In Europe, [oncologists] use the serum S100 biomarker. Some oncologists are using circulating tumor DNA to guide their [therapeutic decision-making], and LDH levels [can them help determine] when to switch therapy or whether patients are benefiting from therapy. However, we currently don’t have a standard biomarker [for clinical] use.

What are the key toxicity considerations when choosing between nivolumab plus ipilimumab and targeted therapy in melanoma?

[This decision is] determined on a case-by-case basis. We consider the patient’s comorbidity, tumor factors, and other factors to make the best possible decision. Because of the toxicity [associated with] nivolumab and ipilimumab, knowing that [over half] of patients [will experience] grade 3/4 toxicities on these therapies, I always ask myself: Does this patient have enough reserve that if they were to experience very bad toxicity, they could manage and get through the rest of their treatment?

Targeted therapies [are associated with] their own toxicities. Any patient with severe cardiac dysfunction [is not a good candidate] for targeted therapies. The other [factor] we would look at is whether patients have autoimmune diseases that are not well controlled. Often, we do not like to give immunotherapy to those patients.

What are some emerging immunotherapy combinations and targeted therapies of interest for patients with melanoma?

There are lots of different upcoming trials [with immunotherapy] in melanoma. Many of them are going to be evaluating combinations with other checkpoint inhibitors, such as TIGIT. There are also triplet combinations coming down the pipeline. [These can be comprised of] 3 different immunotherapies, such as nivolumab plus ipilimumab plus relatlimab, or [consist of] both targeted therapies and immunotherapies.

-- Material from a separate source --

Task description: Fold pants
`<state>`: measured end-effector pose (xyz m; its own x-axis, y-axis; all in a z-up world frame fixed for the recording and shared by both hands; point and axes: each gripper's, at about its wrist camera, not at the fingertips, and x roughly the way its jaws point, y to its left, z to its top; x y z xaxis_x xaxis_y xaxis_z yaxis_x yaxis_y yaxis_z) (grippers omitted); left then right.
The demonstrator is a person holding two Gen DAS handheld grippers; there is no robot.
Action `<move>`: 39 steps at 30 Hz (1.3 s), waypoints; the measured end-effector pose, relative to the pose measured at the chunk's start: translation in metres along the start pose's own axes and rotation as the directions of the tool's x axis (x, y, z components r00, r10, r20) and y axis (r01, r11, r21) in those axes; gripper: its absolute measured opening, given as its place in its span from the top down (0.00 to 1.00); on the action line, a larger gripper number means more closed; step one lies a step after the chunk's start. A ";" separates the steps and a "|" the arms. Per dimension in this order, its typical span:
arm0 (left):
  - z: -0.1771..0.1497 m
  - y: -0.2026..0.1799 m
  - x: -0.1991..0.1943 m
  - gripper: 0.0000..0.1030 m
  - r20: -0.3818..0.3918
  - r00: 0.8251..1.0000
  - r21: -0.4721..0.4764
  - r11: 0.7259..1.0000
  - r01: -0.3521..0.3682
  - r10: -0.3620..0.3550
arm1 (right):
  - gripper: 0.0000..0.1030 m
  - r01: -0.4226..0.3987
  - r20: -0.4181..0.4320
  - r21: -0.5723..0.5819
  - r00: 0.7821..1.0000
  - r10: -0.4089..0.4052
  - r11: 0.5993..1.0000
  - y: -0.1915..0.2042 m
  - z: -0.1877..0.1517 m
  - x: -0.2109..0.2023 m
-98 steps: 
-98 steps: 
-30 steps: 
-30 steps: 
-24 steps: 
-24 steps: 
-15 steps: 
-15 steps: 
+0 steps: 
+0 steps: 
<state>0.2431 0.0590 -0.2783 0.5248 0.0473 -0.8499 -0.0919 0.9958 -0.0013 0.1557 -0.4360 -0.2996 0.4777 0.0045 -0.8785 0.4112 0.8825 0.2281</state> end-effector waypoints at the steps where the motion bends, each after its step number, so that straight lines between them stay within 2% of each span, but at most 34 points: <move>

There are also new pan-RAF inhibitors and new brain-penetrant inhibitors for BRAF-mutated disease. These are in early clinical trials. Hopefully some of those will move on to larger trials. There’s also work [ongoing to develop] pan-RAF inhibitors and MEK inhibitors for the NRAS-mutant patient population.

Reference

Petrella T. Targeted therapy and its placement in melanoma treatment. Presented at: 21st Annual International Symposium on Melanoma and Other Cutaneous Malignancies; February 8, 2025. Cranbury, New Jersey.